When I rented my first apartment, one of the first things I did was start visiting thrift stores and flea markets to look for vintage paintings. I found myself drawn to portraits and inspired by the way that one of my favorite shops, Fishs Eddy, used masses of vintage portraits to decorate their space. I’m always wondering who these people are, what their backstories are, and who painted them: Were they friends? Family? Did they sit for the painter in an art class? I may never know the answers, but I do know that vintage portraits are always in style in my book. They add such a wonderful sense of texture, history and interest to a room. So today I’m sharing 15 of my favorite rooms that celebrate vintage portraits in a big way. Enjoy! xo, grace
Image above: Paige Morse’s “feral shed makeover” highlights a beautiful collection of vintage portraits of women throughout the space.
Image above: This adorable southern cottage transforms a tiny space with a striking collection of vintage and antique portraits that add a historic/nautical feel.
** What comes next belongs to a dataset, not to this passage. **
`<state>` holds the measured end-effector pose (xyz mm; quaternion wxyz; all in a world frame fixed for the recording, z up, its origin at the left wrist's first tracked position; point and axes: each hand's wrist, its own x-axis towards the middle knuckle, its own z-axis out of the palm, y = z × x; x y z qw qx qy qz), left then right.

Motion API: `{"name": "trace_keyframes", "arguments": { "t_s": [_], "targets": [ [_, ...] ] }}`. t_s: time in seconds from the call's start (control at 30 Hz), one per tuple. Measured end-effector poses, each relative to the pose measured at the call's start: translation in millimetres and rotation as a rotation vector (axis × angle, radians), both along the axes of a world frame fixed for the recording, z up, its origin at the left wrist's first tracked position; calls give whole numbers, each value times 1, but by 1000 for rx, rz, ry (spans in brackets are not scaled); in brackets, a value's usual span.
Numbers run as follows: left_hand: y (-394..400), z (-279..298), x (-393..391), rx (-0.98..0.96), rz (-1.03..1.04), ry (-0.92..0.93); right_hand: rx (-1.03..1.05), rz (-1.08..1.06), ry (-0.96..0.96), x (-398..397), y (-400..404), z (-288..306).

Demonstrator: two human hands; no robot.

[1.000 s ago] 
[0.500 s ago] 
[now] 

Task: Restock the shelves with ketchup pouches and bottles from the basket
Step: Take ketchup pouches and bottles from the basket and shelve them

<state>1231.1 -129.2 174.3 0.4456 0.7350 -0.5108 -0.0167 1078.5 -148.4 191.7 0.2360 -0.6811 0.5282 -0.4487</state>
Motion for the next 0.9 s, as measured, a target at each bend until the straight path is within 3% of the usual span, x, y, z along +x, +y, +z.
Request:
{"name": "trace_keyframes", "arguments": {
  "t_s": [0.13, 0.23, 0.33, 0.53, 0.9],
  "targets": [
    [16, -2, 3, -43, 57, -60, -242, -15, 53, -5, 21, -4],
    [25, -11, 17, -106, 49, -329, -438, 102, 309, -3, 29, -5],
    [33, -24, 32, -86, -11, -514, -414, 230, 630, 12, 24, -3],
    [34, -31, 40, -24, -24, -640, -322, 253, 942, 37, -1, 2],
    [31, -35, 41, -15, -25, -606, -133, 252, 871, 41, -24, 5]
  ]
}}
This collection of vintage paintings in Benjamin’s home is given special significance in the entryway with a dedicated art lamp above.
This San Francisco home uses portraits to draw attention to a quiet corner.
Heather and Bobby’s home uses vintage portraits in almost every room — embracing them framed and unframed to decorate walls and stairways (above and below).
This Detroit home uses a mix of vintage and modern portraiture to create a dramatic gallery wall in the living room.
Gabriel and Olivier use a mix of vintage portraits in elegant frames to accent their entryway wall.
This Seattle home uses a green half-wall to set off the green in the collection of vintage and antique portraits hanging above.
This Tennessee home uses peach and green accents above the mantel to set the tone in the room. The crowning glory is this stunning vintage portrait of a woman in a peach jacket.
David and Rumaan’s Brooklyn home uses an impressive collection of George Washington portraits to make a bold statement in the family’s dining room (below).